_TASK INSTRUCTIONS_: Tally every line of the listing below that holds "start", then give the tally alone.
——————
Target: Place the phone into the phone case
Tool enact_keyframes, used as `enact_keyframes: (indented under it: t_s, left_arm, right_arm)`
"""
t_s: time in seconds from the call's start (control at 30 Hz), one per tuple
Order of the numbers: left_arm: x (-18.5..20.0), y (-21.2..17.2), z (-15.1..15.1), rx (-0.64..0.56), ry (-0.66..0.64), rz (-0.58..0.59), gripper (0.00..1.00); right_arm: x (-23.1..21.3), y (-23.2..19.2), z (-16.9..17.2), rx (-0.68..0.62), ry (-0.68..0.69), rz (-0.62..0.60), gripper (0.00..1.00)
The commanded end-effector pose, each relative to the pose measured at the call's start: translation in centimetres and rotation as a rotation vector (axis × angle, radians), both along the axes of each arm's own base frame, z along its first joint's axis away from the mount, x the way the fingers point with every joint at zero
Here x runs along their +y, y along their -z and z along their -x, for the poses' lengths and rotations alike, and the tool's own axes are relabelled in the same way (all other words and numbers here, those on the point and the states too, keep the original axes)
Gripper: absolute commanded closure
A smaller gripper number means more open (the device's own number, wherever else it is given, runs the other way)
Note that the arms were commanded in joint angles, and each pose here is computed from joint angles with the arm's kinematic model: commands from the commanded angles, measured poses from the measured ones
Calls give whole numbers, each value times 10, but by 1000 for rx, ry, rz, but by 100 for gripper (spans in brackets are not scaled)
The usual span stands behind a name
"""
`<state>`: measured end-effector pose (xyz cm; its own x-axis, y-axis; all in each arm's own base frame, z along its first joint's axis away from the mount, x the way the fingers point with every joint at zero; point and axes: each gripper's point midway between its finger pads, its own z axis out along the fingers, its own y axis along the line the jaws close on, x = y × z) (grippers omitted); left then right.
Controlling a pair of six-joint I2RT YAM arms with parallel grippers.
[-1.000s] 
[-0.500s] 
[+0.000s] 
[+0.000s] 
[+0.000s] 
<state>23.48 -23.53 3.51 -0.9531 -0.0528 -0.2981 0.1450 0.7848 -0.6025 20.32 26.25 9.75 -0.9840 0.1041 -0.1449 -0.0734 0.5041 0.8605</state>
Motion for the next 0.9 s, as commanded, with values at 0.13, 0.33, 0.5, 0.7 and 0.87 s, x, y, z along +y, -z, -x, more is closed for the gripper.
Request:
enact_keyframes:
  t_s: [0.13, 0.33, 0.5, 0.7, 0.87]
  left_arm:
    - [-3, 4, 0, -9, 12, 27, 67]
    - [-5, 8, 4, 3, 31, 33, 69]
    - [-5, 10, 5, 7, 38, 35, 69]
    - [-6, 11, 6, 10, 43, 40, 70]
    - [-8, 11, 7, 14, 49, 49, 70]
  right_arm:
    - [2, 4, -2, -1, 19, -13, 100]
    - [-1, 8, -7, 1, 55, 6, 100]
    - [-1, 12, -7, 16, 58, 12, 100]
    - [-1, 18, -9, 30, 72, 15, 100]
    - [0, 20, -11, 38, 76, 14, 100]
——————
_OUTPUT_: 2